Figure BDA0003996675280000053
is the weight value of the mth partition leaf node.

进一步的,极端随机森林中,假设个体学习器的泛化误差为Ei,则学习器的泛化误差加权值为:Furthermore, in extreme random forests, assuming that the generalization error of an individual learner is E i , the weighted value of the generalization error of the learner is:

Figure BDA0003996675280000054
Figure BDA0003996675280000054

假设个体学习器的分歧值为Ai,则学习器的加权分歧值为:Assuming that the divergence value of the individual learner is A i , the weighted divergence value of the learner is:

Figure BDA0003996675280000055
Figure BDA0003996675280000055

集成后的泛化误差表示为:The generalization error after integration is expressed as:

Figure BDA0003996675280000056
Figure BDA0003996675280000056

式中wi为权重,T为结构不同的决策树总数。
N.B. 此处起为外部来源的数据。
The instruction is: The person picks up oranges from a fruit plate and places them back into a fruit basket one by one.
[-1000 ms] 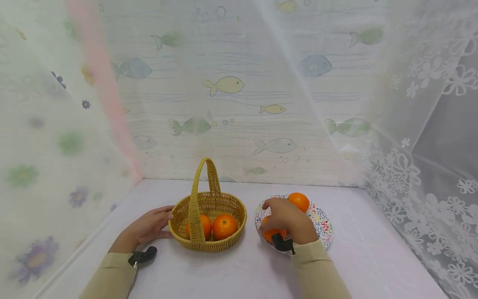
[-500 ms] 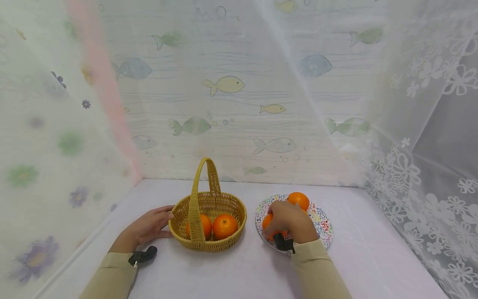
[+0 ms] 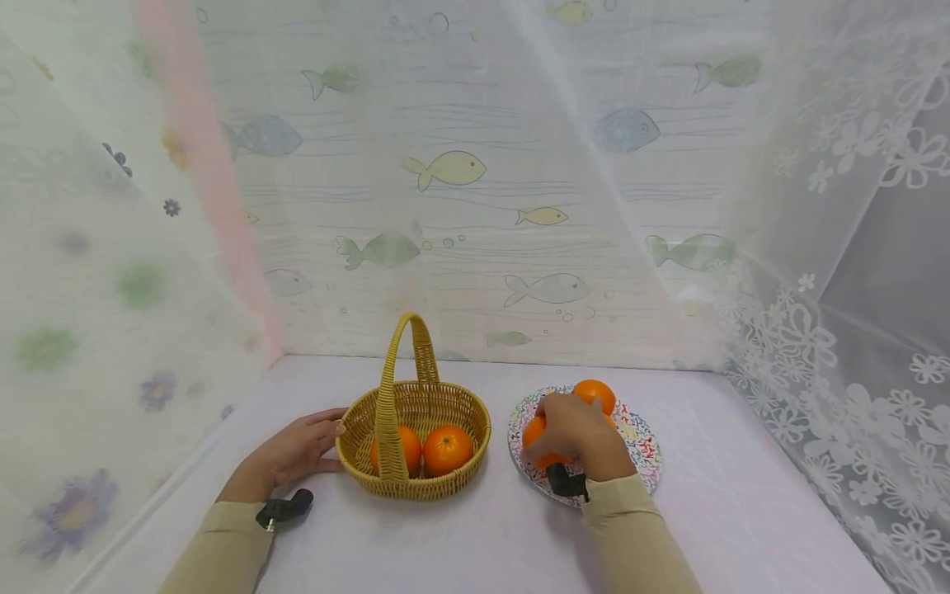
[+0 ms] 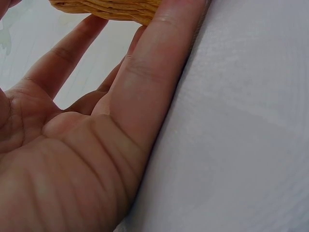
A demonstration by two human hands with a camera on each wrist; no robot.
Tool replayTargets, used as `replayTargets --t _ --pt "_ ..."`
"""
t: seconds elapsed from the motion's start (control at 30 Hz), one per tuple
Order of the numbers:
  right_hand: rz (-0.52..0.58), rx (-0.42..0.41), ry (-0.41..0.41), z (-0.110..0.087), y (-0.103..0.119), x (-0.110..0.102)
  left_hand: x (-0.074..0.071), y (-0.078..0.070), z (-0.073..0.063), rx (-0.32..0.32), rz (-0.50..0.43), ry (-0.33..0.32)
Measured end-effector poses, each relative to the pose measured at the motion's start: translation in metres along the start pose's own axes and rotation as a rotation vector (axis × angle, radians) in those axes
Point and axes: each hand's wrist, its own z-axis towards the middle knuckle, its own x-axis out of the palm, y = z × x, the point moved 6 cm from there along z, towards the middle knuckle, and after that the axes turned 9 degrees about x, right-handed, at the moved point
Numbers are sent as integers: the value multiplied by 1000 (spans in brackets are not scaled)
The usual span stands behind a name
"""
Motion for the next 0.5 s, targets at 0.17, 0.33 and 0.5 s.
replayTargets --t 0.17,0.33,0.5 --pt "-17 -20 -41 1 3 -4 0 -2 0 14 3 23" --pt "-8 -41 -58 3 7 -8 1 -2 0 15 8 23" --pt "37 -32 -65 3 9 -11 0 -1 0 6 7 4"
Where wi is the weight and T is the total number of decision trees with different structures.

进一步的,梯度提升每次迭代得到的新学习器都是针对前一个学习器的残差进行拟合,最后将所有树的预测相加,从而完成预测任务;残差获取方式为:Furthermore, the new learner obtained in each iteration of gradient boosting is fitted to the residual of the previous learner, and finally the predictions of all trees are added together to complete the prediction task; the residual is obtained as follows:

rni=yi-fn-1(xi)r ni = yi -f n-1 ( xi )

式中,yi为第i个样本的实测值,fn-1(xi)为前一轮学习器的预测值;对残差记性拟合,得到一个拟合残差模型hn(x),更新回归树:In the formula, yi is the measured value of the ith sample, and fn -1 ( xi ) is the predicted value of the previous round of learner. The residual memory is fitted to obtain a fitted residual model hn (x), and the regression tree is updated:

fn(x)=fn-1(x)+hn(x)f n (x) = f n-1 (x) + hn (x)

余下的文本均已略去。